The data below contains pictures, which are to be skipped; the lines starting at the line with "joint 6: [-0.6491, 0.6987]" and ending at the line with "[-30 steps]" are to be output exactly, both ends included.

*Provided data*
-=-=-=-=-
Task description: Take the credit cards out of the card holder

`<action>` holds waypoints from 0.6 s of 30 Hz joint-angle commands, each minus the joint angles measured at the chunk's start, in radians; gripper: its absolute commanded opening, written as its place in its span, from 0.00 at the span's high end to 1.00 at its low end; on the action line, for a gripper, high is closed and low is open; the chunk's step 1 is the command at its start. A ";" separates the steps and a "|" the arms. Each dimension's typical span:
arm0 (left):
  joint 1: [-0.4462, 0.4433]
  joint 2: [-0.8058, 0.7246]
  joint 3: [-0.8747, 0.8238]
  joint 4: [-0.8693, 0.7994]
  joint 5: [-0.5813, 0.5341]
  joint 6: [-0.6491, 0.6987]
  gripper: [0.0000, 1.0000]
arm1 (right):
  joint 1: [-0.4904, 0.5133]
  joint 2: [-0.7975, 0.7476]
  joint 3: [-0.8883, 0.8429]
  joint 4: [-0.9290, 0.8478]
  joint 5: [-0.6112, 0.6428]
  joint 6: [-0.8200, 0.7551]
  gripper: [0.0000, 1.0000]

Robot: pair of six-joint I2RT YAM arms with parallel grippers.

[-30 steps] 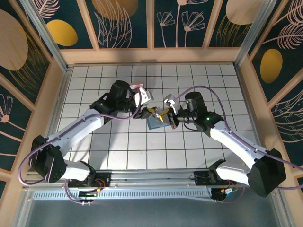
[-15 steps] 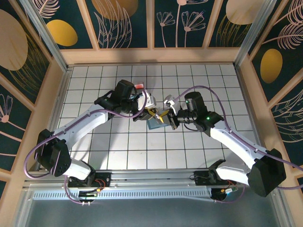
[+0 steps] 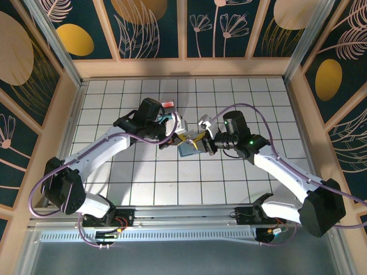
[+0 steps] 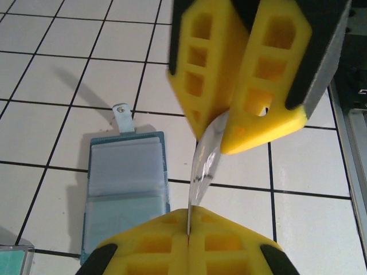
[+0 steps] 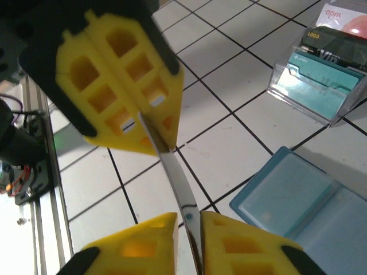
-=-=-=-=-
*Answer to this exercise*
  joint 6: [-0.6491, 0.6987]
  gripper: [0.0000, 1.0000]
arm1 (right):
  joint 1: [-0.4904, 0.5133]
  joint 2: [-0.7975, 0.7476]
  joint 3: [-0.8883, 0.8429]
  joint 4: [-0.9290, 0.8478]
  joint 5: [-0.6112, 0.6428]
  joint 6: [-0.8200, 0.7551]
  gripper: [0.0000, 1.0000]

Robot: pair of six-joint I2RT YAM arms with parallel grippers.

[-30 steps] 

No part of the exercise remains open.